Nie. Nie mogę nie przyjść. Wystarczy, że wystawiłem tą biedną dziewczynę. Muszę chociaż coś zrobić ze swoim życiem, do cholery! Jak nie teraz to... może jutro?
Chciałbym kiedyś pojechać do rodziny.
Pogadać jak ojciec z synem, może coś by to dało. Nie, wątpię. Tam nigdy nie było atmosfery do rozmów. Mieszkali na wsi i zawsze byli zajęci swoimi sprawami. Chcieli, żebym się uczył w mieście. To pojechałem do miasta, ale... ono mnie przytłoczyło.

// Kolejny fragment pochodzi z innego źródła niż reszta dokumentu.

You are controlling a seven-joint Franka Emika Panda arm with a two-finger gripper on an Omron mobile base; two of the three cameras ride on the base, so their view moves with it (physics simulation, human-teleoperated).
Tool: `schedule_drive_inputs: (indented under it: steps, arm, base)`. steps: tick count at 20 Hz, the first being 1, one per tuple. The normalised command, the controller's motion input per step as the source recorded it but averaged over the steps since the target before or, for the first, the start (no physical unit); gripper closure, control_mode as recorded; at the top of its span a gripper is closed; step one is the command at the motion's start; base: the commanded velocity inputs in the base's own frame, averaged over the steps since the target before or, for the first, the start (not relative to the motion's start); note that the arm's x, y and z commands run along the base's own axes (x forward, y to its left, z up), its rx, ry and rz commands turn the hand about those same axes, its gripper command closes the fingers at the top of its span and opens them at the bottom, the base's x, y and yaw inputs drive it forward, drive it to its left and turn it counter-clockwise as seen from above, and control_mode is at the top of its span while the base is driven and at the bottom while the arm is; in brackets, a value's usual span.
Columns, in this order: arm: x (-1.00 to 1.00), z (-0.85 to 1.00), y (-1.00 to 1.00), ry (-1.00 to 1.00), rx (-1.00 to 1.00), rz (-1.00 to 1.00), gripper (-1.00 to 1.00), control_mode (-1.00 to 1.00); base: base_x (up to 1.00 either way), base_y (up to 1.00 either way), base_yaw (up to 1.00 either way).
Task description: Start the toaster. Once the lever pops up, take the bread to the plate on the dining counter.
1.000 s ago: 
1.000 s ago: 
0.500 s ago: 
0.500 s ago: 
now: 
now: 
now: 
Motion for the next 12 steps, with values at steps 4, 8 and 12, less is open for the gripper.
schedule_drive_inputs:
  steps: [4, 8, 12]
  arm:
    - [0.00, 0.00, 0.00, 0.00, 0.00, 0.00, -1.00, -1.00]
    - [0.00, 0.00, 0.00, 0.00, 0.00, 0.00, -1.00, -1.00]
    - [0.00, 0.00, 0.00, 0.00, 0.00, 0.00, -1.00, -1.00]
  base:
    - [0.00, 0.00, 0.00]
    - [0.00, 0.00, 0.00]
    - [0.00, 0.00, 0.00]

Pierwszą klasę liceum zawaliłem. Teraz byłbym w trzeciej. Maturalna. Ale nie. Ciekawe czy oni wierzą w to, że chodzę nadal do szkoły? Ciekawe czy mają mi za złe, że nie przyjeżdżam. Mógłbym właściwie zacząć od nowa pierwszą klasę. Nie wiem. Zobaczymy co terapeutka mi powie. Już dziesiąta. Jeszcze trochę czasu. Chyba za godzinę wyjdę, bo w tych czterech ścianach nie wytrzymam.

Wyszedłem o dużo za wcześnie. Postanowiłem pójść ścieżką w lesie. Nie wiem gdzie iść, więc poszedłem gdziekolwiek. Zbliżyłem się do sporej polanki. Ale trochę za późno zauważyłem ludzi siedzących na zwalonym konarze. Co prawda to była tylko para, ale zawsze coś. Chyba młodsi ode mnie. Spojrzałem na nich.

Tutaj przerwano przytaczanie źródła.